§ **Task objective**: Only the lines from the top of the data through the line containing "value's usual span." should be duplicated, exactly as they appear.

★ ★ ★ ★

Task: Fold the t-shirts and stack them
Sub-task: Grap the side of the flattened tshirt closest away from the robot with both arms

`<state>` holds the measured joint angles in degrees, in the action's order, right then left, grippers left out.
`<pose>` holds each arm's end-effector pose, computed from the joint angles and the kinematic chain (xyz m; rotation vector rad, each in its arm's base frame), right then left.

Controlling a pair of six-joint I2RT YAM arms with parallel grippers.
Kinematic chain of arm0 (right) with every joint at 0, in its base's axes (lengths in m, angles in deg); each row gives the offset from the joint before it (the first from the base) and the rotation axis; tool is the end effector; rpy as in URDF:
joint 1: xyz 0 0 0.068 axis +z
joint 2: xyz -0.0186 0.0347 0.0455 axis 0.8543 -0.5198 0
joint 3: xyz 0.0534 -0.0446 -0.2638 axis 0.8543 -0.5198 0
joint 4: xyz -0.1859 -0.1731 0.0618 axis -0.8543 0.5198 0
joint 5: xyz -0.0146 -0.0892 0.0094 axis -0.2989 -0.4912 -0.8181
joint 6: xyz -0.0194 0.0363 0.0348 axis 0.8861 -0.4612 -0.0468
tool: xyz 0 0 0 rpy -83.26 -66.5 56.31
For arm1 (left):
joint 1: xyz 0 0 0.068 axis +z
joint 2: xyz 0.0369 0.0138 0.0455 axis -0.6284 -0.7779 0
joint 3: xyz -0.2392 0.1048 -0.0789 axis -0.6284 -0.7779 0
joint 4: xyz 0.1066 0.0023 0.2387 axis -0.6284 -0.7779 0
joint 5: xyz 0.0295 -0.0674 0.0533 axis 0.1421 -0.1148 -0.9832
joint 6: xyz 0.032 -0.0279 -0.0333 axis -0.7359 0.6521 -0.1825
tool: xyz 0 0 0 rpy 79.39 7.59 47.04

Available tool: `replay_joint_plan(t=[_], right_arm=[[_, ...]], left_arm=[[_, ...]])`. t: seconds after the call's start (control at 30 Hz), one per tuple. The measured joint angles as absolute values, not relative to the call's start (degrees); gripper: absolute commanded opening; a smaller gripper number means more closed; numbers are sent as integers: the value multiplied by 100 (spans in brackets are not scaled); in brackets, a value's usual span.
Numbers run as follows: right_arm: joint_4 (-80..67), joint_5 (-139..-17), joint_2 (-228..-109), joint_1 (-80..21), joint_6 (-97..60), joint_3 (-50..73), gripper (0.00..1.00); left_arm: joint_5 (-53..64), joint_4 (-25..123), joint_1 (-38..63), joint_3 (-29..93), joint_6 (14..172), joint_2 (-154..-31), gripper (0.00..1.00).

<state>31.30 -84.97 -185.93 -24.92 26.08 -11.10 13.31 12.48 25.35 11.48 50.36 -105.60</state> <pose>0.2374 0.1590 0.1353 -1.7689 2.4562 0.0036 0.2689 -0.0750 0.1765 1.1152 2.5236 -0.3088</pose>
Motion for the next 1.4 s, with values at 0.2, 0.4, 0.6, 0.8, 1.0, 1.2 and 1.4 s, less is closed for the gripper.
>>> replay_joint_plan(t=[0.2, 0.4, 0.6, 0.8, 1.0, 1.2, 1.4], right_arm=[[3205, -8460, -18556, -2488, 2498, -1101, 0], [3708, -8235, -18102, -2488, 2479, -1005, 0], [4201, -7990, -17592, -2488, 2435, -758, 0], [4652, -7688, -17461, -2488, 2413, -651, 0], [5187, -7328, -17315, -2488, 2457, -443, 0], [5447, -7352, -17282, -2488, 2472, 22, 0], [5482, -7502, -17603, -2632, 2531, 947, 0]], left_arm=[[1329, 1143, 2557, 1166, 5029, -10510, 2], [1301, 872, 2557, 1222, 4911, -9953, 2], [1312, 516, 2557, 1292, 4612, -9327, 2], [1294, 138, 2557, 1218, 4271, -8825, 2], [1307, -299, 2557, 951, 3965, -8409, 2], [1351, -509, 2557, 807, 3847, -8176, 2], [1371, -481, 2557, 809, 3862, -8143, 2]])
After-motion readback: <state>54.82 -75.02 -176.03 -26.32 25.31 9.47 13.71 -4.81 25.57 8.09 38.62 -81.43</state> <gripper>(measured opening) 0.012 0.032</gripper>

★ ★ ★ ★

§ **Task answer**:
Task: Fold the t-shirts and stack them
Sub-task: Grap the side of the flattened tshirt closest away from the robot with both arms

`<state>` holds the measured joint angles in degrees, in the action's order, right then left, grippers left out.
`<pose>` holds each arm's end-effector pose, computed from the joint angles and the kinematic chain (xyz m; rotation vector rad, each in its arm's base frame), right then left.

Controlling a pair of six-joint I2RT YAM arms with parallel grippers.
Kinematic chain of arm0 (right) with every joint at 0, in its base's axes (lengths in m, angles in deg); each row gives the offset from the joint before it (the first from the base) and the rotation axis; tool is the end effector; rpy as in URDF:
joint 1: xyz 0 0 0.068 axis +z
joint 2: xyz -0.0186 0.0347 0.0455 axis 0.8543 -0.5198 0
joint 3: xyz 0.0534 -0.0446 -0.2638 axis 0.8543 -0.5198 0
joint 4: xyz -0.1859 -0.1731 0.0618 axis -0.8543 0.5198 0
joint 5: xyz -0.0146 -0.0892 0.0094 axis -0.2989 -0.4912 -0.8181
joint 6: xyz -0.0194 0.0363 0.0348 axis 0.8861 -0.4612 -0.0468
tool: xyz 0 0 0 rpy -83.26 -66.5 56.31
For arm1 (left):
joint 1: xyz 0 0 0.068 axis +z
joint 2: xyz 0.0369 0.0138 0.0455 axis -0.6284 -0.7779 0
joint 3: xyz -0.2392 0.1048 -0.0789 axis -0.6284 -0.7779 0
joint 4: xyz 0.1066 0.0023 0.2387 axis -0.6284 -0.7779 0
joint 5: xyz 0.0295 -0.0674 0.0533 axis 0.1421 -0.1148 -0.9832
joint 6: xyz 0.032 -0.0279 -0.0333 axis -0.7359 0.6521 -0.1825
tool: xyz 0 0 0 rpy 79.39 7.59 47.04

Available tool: `replay_joint_plan(t=[_], right_arm=[[_, ...]], left_arm=[[_, ...]])`. t: seconds after the call's start (control at 30 Hz), one per tuple. The measured joint angles as absolute values, not relative to the call's start (degrees); gripper: absolute commanded opening; a smaller gripper number means more closed; numbers are sent as integers: the value multiplied by 100 (spans in brackets are not scaled); in brackets, a value's usual span.

Nothing else remains in this exercise.